A care centre director in southern China, where 21 people including a 15-year-old autistic boy died over winter, is now in police custody, local media reported Thursday, amid public outrage.
An expose this week by the state-run Beijing News found a total of at least 21 people at the centre for the homeless, elderly and mentally ill had recently died.
A local government investigation found conditions at the Lianxi care agency in Shaoguan, Guangdong province, did not meet national safety standards, Yangcheng Evening News said Thursday.
The report did not mention the name of the centre director, and said an investor, a legal representative and two care centre staff have also been detained.
Accounts of crowded, unsanitary conditions at the facility have triggered widespread outrage in the country, with people pouring scorn on the government’s treatment of vulnerable populations.
“Was it murder? Did the [centre] pocket government subsidies instead of spending money on the patients?” a commenter on the Twitter-like Weibo asked.
The centre was privately run, but financed by the local government, according to China Daily.
Lei Wenfeng, the autistic teenager, had wandered away from home and got lost, then died in December after staying at the centre for just over a month.
Lei’s cause of death has not been disclosed. Family members blame authorities for not doing enough to locate his parents.
News reports quoted Lei’s father as saying that his son would have been able to say his own name and the name of his parents, but police still turned the teenager over to centre staff.
Online commenters also questioned if officials were doing enough to help China’s missing children.
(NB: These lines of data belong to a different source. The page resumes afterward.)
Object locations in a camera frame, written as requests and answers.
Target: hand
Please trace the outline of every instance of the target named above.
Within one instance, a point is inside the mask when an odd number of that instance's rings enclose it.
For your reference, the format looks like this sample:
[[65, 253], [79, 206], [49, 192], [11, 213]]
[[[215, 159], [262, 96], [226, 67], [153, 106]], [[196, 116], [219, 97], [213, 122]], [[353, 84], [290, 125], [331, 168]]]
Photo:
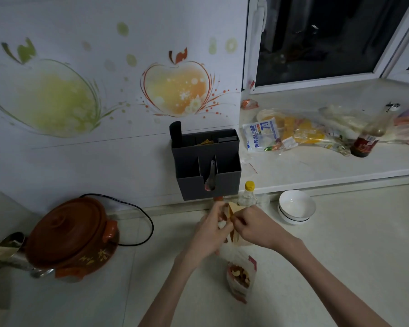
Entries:
[[234, 228], [244, 240], [273, 249], [282, 255], [299, 240], [256, 205], [236, 212], [231, 219]]
[[215, 202], [209, 214], [204, 216], [197, 225], [195, 234], [178, 258], [186, 259], [192, 268], [196, 268], [203, 259], [217, 251], [224, 243], [229, 233], [233, 231], [233, 224], [227, 221], [224, 228], [218, 228], [218, 220], [224, 218], [224, 202]]

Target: gray utensil holder
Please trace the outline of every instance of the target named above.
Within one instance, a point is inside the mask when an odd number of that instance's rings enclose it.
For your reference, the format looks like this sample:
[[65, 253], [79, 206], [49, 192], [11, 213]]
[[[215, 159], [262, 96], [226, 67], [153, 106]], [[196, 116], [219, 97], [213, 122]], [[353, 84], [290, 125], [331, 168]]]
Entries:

Tens of thousands of children, most of them boys, are believed to be stolen each year in China.
Most are sold within the country to meet demand fuelled by a one-child limit, traditional preference for sons, virtual immunity for families who buy them and, as some parents have complained, apathetic police.
The Ministry of Civil Affairs on Tuesday ordered nationwide inspections of care facilities provided by the government or outsourced to the private sector.